One drawback to excessivly long chains is that debugging can be harder. If something looks wrong at the end, you don't have intermediate values to inspect. There's a close parallel here to python's generators. Generators are great for keeping memory consumption down, but they can be hard to debug since values are consumed.
For my typical exploratory workflow, this isn't really a big problem. I'm working with a single dataset that isn't being updated, and the path from raw data to usuable data isn't so large.
For very large workflows, you'll probably want to move away from pandas to to something more structured, like Airflow or Luigi.
When writing medium sized ETL jobs in python that will be run repeatedly, I'll use decorators to inspect and log properties about the DataFrames at each step of the process.
from functools import wraps
import logging
def log_shape(func):
@wraps(func)
def wrapper(*args, **kwargs):
result = func(*args, **kwargs)
logging.info("%s,%s" % (func.__name__, result.shape))
return result
return wrapper
def log_dtypes(func):
@wraps(func)
def wrapper(*args, **kwargs):
result = func(*args, **kwargs)
logging.info("%s,%s" % (func.__name__, result.dtypes))
return result
return wrapper
@log_shape
@log_dtypes
def load(fp):
df = pd.read_csv(fp, index_col=0, parse_dates=True)
@log_shape
@log_dtypes
def update_events(df, new_events):
df.loc[new_events.index, 'foo'] = new_events
return df
This plays nicely with engarde
, a little library I wrote to validate data as it flows through the pipeline.
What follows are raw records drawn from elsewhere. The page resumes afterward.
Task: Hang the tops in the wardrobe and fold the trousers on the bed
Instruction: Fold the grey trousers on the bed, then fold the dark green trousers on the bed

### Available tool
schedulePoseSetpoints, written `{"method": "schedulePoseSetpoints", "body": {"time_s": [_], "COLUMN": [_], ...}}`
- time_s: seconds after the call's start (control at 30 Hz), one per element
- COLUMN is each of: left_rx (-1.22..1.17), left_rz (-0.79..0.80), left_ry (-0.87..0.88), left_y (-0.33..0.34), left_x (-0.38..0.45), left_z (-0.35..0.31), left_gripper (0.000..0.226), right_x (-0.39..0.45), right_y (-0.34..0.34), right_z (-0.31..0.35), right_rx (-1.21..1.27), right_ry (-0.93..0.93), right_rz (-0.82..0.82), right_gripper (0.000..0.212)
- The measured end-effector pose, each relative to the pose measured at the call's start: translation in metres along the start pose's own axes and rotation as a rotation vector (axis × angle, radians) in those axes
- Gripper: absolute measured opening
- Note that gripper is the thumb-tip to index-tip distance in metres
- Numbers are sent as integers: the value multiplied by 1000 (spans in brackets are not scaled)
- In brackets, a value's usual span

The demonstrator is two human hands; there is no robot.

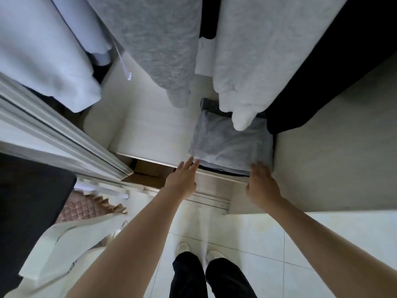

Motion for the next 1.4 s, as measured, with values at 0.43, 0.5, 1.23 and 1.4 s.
{"method": "schedulePoseSetpoints", "body": {"time_s": [0.43,0.5,1.23,1.4], "left_rx": [-865,-975,-1861,-1888], "left_rz": [-744,-831,-1717,-1757], "left_ry": [-632,-722,-1714,-1958], "left_y": [125,162,691,772], "left_x": [-296,-337,-659,-694], "left_z": [27,19,-330,-416], "left_gripper": [32,28,20,18], "right_x": [-159,-187,-654,-727], "right_y": [57,73,424,496], "right_z": [118,137,73,13], "right_rx": [-10,-25,-891,-1052], "right_ry": [-811,-913,-1701,-1731], "right_rz": [118,189,773,881], "right_gripper": [38,36,30,28]}}
Point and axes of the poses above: each hand's wrist, its own x-axis towards the middle knuckle, its own y-axis out of the palm, z = x × y, the point moved 10 cm from there along x, towards the middle knuckle, and after that the axes turned 12 degrees about z, right-handed, at the moved point
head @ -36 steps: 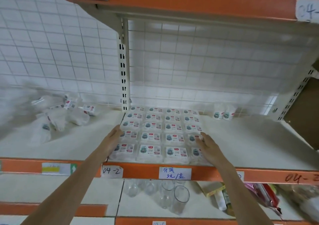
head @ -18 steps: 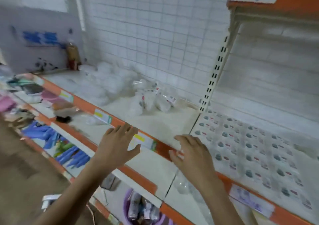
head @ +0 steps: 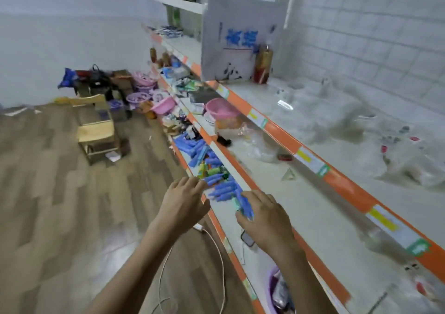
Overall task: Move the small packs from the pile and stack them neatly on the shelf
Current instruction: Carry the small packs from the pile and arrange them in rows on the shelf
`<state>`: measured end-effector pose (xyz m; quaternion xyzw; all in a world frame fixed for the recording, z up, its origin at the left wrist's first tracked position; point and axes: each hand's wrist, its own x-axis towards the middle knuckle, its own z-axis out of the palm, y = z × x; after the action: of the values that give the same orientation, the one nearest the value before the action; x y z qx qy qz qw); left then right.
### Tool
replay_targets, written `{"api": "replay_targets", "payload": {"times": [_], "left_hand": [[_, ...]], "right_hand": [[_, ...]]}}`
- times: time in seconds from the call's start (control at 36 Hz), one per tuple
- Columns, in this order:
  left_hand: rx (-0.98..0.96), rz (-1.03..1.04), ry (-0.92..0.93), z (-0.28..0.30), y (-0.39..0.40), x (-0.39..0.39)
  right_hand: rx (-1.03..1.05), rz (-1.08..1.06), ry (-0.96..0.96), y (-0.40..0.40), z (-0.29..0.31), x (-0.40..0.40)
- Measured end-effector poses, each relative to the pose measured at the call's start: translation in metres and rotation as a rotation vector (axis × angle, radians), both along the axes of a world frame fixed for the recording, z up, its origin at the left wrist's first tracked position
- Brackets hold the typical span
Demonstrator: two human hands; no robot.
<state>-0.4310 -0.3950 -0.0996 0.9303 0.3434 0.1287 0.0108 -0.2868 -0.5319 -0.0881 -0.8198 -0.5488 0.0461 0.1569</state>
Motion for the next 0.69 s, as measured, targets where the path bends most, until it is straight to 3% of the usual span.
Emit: {"api": "replay_targets", "payload": {"times": [0.36, 0.69], "left_hand": [[-0.089, 0.038, -0.135, -0.041, 0.072, -0.019], [-0.050, -0.161, -0.122, -0.017, 0.199, 0.118]], "right_hand": [[-0.057, -0.037, 0.146, 0.080, -0.032, -0.014], [0.174, -0.158, 0.071, 0.168, 0.010, 0.107]]}}
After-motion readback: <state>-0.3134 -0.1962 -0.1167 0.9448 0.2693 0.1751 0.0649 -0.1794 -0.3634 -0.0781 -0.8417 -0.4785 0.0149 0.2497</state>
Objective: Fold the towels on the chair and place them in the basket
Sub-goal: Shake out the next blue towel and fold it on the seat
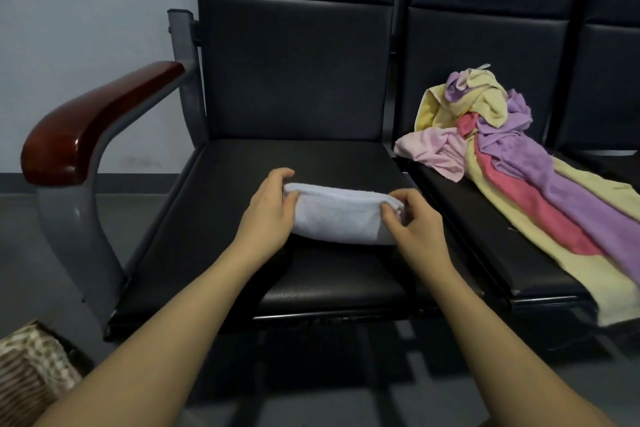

Most pandas methods have an inplace
keyword that's False
by default.
In general, you shouldn't do inplace operations.
First, if you like method chains then you simply can't use inplace since the return value is None
, terminating the chain.
Second, I suspect people have a mental model of inplace
operations happening, you know, inplace. That is, extra memory doesn't need to be allocated for the result. But that might not actually be true. There are many methods in pandas that look like
def dataframe_method(self, inplace=False)
data = self if inplace else self.copy()
# result = ...
if inplace:
self._update_inplace(result)
else:
return result
There's a lot of defensive copying in pandas.
Part of this comes down to pandas being built on top of NumPy, and not having full control over how memory is handled and shared.
We saw it above when we defined our own functions extract_city_name
and time_to_datetime
.
Without the copy
, adding the columns would modify the input DataFrame, which just isn't polite.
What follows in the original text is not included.